→ **Task inputs**
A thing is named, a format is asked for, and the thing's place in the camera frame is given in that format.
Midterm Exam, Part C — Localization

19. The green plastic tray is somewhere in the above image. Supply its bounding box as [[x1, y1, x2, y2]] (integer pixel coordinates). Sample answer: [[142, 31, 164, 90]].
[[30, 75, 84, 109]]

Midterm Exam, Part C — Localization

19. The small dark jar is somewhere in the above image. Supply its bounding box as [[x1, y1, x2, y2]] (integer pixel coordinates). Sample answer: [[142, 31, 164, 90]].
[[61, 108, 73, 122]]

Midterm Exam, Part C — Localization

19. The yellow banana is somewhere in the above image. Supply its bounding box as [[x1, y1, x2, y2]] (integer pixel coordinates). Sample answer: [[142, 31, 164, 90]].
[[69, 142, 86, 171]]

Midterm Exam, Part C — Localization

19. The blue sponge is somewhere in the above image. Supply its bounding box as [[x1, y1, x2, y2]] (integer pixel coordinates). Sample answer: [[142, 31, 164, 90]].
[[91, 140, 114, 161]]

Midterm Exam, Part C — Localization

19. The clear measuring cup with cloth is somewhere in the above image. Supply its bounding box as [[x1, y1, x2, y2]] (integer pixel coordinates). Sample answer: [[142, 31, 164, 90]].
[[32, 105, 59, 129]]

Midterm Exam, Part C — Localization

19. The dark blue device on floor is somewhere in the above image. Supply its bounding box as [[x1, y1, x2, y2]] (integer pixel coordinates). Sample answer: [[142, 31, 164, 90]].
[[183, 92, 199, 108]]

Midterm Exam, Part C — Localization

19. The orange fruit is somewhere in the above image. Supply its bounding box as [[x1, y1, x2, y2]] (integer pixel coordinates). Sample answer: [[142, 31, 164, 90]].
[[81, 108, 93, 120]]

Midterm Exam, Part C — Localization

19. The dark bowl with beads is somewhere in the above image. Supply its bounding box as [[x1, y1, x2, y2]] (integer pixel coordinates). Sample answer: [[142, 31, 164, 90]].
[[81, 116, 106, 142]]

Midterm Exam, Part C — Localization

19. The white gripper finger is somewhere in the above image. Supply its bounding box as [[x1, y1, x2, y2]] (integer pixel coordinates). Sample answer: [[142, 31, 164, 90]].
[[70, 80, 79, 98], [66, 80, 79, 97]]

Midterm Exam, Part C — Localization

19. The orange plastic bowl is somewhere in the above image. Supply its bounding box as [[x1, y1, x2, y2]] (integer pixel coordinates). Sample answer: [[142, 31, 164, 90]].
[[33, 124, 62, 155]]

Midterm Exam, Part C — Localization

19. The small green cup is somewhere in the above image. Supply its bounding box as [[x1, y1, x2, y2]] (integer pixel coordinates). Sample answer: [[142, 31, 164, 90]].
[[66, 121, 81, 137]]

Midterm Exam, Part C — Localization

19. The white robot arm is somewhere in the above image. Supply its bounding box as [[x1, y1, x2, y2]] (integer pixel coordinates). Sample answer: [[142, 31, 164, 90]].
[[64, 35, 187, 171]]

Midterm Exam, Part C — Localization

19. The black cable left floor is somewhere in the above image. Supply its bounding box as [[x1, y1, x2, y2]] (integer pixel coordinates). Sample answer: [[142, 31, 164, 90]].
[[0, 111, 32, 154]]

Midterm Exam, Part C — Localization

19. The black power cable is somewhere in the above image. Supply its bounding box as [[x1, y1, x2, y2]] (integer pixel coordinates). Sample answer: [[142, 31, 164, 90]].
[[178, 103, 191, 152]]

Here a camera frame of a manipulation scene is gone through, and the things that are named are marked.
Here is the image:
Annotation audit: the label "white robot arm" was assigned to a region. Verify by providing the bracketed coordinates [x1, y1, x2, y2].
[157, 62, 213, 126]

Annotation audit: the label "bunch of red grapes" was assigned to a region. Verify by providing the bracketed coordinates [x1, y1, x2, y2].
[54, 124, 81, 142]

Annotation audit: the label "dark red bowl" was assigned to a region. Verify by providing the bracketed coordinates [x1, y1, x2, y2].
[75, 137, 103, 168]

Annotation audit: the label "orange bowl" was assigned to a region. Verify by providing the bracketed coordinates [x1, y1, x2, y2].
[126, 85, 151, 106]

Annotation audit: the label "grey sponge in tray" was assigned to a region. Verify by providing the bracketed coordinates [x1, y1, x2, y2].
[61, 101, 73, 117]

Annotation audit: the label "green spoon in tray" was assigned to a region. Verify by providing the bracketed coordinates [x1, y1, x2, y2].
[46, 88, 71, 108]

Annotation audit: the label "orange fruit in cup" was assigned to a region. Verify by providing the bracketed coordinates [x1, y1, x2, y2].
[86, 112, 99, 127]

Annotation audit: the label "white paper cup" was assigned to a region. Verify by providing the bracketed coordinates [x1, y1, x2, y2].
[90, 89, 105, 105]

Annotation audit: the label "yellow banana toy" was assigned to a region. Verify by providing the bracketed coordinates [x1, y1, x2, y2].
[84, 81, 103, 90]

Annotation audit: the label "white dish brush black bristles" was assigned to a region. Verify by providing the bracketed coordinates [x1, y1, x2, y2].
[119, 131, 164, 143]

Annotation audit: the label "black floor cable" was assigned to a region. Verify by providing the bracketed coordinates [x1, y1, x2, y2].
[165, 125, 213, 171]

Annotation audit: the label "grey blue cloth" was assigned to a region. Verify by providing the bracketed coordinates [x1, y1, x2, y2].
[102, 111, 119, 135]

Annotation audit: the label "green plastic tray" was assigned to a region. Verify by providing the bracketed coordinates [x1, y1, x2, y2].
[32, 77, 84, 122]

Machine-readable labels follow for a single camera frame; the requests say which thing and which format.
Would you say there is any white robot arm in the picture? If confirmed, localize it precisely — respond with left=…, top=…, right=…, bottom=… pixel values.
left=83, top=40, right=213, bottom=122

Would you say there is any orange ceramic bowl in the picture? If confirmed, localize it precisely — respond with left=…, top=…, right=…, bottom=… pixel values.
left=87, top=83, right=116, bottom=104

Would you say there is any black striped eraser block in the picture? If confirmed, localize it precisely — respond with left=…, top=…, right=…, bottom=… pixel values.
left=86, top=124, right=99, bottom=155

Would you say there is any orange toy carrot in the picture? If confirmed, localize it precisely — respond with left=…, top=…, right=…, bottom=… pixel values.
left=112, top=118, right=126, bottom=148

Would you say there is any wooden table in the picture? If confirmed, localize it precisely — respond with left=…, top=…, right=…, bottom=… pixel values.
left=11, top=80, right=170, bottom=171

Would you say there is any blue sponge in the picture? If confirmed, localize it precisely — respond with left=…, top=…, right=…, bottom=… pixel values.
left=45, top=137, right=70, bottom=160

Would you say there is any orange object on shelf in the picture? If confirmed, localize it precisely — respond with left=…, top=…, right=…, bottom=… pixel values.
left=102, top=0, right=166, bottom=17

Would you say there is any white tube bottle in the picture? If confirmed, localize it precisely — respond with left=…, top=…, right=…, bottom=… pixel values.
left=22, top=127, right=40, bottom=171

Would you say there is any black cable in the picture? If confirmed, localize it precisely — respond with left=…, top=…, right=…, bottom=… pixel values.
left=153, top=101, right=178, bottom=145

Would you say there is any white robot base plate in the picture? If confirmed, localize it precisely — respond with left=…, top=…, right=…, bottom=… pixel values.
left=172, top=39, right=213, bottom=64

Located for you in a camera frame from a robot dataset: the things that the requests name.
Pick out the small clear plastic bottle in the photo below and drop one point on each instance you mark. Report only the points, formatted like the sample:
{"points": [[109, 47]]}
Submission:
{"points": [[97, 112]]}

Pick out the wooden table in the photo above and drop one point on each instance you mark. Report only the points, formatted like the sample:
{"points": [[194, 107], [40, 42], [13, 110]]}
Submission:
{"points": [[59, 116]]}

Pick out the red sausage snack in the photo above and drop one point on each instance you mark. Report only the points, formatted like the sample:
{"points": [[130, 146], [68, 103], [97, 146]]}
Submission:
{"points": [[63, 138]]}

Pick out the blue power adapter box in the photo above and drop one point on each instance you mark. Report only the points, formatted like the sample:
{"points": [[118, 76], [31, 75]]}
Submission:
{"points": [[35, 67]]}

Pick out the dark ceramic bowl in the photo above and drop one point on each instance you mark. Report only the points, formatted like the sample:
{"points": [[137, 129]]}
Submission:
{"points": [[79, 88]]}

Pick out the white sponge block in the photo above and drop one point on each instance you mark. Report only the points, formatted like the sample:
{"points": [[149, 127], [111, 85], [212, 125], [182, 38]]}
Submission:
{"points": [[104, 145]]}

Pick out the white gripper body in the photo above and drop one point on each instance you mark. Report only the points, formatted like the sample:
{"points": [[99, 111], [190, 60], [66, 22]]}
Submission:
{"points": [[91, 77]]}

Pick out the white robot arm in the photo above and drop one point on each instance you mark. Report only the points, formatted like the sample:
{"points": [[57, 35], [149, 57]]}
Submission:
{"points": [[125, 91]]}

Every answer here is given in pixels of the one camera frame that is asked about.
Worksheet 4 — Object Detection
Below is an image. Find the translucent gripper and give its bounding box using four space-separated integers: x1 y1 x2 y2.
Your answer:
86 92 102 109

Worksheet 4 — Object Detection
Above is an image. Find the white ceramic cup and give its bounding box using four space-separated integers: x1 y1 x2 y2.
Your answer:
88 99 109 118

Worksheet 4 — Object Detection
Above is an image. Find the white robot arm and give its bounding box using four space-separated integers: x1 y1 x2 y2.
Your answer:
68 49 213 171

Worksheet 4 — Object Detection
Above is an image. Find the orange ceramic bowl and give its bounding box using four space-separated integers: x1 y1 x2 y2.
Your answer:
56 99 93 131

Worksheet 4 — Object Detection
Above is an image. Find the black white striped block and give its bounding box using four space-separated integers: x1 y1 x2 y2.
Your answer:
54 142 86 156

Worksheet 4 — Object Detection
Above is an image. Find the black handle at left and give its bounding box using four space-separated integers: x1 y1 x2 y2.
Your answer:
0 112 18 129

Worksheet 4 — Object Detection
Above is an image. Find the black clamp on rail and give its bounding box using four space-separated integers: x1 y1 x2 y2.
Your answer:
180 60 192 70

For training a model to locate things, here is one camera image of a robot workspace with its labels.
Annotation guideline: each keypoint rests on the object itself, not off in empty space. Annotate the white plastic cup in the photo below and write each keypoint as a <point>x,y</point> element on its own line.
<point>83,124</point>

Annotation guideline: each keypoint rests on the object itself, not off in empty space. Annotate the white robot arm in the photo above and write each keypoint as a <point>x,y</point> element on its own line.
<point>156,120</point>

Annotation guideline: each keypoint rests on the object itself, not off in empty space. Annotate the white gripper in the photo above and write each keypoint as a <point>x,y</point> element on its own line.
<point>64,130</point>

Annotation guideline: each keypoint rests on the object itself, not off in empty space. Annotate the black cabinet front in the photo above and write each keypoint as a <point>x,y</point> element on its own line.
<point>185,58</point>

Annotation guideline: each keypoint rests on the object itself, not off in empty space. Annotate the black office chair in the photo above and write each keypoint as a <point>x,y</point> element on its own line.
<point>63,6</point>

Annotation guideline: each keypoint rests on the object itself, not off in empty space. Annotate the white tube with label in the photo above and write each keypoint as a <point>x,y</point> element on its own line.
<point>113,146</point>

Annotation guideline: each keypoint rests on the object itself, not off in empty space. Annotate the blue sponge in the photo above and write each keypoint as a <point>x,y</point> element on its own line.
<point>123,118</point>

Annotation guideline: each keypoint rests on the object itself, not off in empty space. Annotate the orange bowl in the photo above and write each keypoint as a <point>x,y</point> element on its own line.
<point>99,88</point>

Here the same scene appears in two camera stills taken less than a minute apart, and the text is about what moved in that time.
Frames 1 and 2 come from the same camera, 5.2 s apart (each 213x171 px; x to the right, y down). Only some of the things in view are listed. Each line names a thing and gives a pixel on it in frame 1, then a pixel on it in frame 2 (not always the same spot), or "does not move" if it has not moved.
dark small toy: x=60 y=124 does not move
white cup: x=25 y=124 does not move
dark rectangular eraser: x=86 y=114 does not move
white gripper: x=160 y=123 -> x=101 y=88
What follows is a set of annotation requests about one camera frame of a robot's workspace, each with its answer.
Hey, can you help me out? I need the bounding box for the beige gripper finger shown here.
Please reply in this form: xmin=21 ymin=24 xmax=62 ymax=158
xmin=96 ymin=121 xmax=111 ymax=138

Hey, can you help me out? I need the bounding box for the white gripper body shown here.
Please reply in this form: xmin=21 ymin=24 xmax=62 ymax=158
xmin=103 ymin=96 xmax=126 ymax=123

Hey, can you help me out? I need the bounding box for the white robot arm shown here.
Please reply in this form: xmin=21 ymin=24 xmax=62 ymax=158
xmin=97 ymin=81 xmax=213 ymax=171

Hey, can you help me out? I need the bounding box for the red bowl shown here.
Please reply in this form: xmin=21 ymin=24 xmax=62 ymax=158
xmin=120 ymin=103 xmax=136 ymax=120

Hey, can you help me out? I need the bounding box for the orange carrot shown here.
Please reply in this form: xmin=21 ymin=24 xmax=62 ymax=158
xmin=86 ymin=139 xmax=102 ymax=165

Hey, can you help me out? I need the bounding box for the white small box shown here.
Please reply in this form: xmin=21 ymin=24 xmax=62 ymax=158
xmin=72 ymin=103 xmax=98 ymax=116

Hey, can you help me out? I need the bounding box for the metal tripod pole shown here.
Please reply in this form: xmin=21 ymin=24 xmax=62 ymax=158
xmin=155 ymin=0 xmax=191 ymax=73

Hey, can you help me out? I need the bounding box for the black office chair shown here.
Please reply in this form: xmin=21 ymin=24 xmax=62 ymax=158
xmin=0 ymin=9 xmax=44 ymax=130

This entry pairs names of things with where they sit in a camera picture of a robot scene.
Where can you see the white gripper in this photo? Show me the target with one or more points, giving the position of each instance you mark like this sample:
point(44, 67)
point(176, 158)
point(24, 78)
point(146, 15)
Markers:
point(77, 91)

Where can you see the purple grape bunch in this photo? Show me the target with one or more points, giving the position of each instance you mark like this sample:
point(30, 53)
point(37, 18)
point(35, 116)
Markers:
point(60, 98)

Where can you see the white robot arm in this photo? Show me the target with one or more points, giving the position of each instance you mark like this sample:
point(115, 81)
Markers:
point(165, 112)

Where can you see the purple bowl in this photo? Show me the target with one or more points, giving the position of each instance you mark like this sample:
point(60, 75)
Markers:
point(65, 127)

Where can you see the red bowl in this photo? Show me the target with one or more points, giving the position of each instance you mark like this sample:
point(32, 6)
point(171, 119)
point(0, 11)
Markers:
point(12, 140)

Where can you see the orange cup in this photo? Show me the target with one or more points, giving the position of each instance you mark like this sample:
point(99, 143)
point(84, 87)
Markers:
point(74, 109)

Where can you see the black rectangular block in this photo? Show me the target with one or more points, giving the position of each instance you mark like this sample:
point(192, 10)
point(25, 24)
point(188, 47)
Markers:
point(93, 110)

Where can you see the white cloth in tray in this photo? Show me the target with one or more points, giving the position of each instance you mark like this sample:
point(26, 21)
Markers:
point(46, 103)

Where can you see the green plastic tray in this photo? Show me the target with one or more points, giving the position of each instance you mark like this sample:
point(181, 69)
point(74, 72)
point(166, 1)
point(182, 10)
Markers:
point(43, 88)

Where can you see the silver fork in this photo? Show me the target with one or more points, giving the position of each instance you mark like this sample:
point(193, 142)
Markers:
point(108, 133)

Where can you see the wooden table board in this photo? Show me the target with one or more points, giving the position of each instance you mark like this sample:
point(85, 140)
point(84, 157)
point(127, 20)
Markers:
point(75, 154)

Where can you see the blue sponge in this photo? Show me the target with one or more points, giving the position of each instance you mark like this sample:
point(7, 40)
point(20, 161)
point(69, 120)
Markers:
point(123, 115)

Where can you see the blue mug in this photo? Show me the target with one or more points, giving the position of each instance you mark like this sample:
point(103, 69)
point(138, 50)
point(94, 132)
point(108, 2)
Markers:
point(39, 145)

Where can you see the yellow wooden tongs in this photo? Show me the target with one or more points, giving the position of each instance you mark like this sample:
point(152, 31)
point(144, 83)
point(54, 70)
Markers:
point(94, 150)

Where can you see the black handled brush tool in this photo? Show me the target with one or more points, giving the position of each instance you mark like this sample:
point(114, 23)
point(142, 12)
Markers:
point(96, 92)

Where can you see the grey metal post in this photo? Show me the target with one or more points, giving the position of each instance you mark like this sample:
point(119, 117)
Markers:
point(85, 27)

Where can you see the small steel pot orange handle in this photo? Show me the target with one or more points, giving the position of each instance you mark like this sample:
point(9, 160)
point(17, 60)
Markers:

→ **What you are asked to do**
Starting with the line that contains "Where can you see the yellow", print every line through the end of the entries above exactly as written, both boundary lines included, and nothing else.

→ **Response to this exercise**
Where can you see the yellow wooden tongs in this photo? Show me the target with one or more points, giving the position of each instance you mark like this sample:
point(152, 31)
point(144, 83)
point(54, 70)
Markers:
point(94, 150)

Where can you see the black handled brush tool in this photo? Show me the target with one or more points, giving the position of each instance you mark like this sample:
point(114, 23)
point(142, 12)
Markers:
point(96, 92)

Where can you see the grey metal post in this photo? Show me the target with one or more points, giving the position of each instance you mark like this sample:
point(119, 117)
Markers:
point(85, 27)

Where can you see the small steel pot orange handle in this photo? Show me the target with one or more points, giving the position of each instance you mark like this sample:
point(9, 160)
point(17, 60)
Markers:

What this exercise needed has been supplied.